In other words, will they have their own action to carry out directly?

I believe so.

The social revolution, whether one imagines it in the guise of a general strike or an armed insurrection, can only be the work of the masses who must benefit from it. But every mass movement is accompanied by acts whose very nature — dare I say, whose technical nature — implies that they be carried out by a small number of people, the most perspicacious and daring sector of the mass movement. During the revolutionary period, in each neighbourhood, in each town, in each province, our anarchist groups will form many small fighting organizations, who will take those special, delicate measures which the large mass is almost always unable to do. It is clear that the groups should even now study and establish these insurrectional measures so as not to be, as has often happened, surprised by events.

Now for the principal, regular, continuous aim of our groups. It is (you will by now have guessed) anarchist propaganda. Yes, we will organize ourselves above all to spread our theoretical ideas, our methods of direct action and universal federalism.

Until today our propaganda has been made only or almost only on an individual basis. Individual propaganda has given notable results, above all in the heroic times when anarchists were compensating for the large number they needed with a fever of proselytism that recalled the primitive Christians.

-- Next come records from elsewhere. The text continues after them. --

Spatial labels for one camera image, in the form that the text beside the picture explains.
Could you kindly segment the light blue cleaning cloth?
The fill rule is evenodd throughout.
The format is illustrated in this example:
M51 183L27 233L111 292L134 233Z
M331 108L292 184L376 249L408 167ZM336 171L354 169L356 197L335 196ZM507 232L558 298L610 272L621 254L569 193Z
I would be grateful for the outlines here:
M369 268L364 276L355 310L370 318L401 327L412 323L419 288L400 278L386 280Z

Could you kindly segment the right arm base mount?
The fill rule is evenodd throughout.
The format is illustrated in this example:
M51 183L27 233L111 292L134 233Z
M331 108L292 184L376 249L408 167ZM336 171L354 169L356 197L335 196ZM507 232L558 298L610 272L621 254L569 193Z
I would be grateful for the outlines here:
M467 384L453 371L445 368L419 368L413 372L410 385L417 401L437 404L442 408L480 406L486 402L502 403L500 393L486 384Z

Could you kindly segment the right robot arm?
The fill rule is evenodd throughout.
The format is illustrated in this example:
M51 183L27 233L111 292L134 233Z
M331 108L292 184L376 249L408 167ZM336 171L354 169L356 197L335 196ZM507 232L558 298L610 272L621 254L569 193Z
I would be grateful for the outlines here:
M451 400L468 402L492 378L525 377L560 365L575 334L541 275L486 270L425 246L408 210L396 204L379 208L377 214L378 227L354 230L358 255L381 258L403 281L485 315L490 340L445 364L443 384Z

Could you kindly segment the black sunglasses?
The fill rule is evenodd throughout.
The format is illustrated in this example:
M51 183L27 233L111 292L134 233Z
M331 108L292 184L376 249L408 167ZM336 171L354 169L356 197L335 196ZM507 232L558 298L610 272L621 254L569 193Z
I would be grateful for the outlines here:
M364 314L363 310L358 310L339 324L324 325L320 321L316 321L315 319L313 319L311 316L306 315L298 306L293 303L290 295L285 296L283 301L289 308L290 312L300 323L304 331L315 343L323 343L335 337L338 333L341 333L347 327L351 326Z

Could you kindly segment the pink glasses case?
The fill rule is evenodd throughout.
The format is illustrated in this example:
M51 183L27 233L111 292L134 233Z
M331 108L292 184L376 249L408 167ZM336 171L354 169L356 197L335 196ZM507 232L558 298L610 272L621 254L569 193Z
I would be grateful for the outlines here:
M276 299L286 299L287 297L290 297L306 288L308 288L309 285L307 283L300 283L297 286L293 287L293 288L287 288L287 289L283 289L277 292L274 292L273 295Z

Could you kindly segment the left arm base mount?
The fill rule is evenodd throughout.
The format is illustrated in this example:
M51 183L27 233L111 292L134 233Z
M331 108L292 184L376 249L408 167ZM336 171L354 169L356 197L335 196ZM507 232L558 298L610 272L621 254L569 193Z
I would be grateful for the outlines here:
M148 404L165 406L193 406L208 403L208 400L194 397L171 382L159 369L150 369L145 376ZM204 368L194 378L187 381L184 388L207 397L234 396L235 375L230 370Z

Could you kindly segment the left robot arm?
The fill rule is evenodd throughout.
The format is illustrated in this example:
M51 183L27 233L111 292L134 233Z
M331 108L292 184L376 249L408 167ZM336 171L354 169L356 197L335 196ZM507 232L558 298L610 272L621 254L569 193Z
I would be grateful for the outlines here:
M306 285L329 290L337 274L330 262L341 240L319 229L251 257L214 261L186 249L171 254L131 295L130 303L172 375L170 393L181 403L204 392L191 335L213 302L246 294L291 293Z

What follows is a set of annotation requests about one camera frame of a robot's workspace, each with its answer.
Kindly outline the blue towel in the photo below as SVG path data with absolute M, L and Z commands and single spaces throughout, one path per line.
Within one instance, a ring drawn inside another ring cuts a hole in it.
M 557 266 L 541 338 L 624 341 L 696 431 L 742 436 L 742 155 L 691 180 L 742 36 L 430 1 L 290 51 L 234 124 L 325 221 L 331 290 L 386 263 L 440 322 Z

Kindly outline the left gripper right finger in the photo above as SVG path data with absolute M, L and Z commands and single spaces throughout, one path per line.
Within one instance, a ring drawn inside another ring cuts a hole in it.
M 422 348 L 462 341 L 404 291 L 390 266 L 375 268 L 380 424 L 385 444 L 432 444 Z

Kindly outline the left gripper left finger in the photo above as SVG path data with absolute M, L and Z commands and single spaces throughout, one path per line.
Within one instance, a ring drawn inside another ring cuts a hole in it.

But is this continuing to happen? Experience obliges me to confess that it is not.

It seems that anarchism has been going through a sort of crisis in recent years, at least in France. The causes of this are clearly many and complex. It is not my task here to establish what they are, but I do wonder if the total lack of agreement and organization is not one of the causes of this crisis.

There are many anarchists in France. They are much divided on the question of theory, but even more so on practice. Everyone acts in his own way whenever he wants; in this way the individual efforts are dispersed and often exhausted, simply wasted. Anarchists can be found in more or less every sphere of action: in the workers’ unions, in the anti-militarist movement, among anti-clericalist free thinkers, in the popular universities, and so on, and so forth. What we are missing is a specifically anarchist movement, which can gather to it, on the economic and workers’ ground that is ours, all those forces that have been fighting in isolation up till now.

This specifically anarchist movement will spontaneously arise from our groups and from the federation of these groups. The might of joint action, of concerted action, will undoubtedly create it. I do not need to add that this organization will by no means expect to encompass all the picturesquely dispersed elements who describe themselves as followers of the anarchist ideal; there are, after all, those who would be totally inadmissible. It would be sufficient for the anarchist organization to group together, around a programme of concrete, practical action, all the comrades who accept our principles and who want to work with us, according to our methods.

Let me make it clear that I do not wish to go into specifics here. I am not dealing with the theoretical side of the organization. The name, form and programme of the organization to be created will be established separately and after reflection by the supporters of this organization.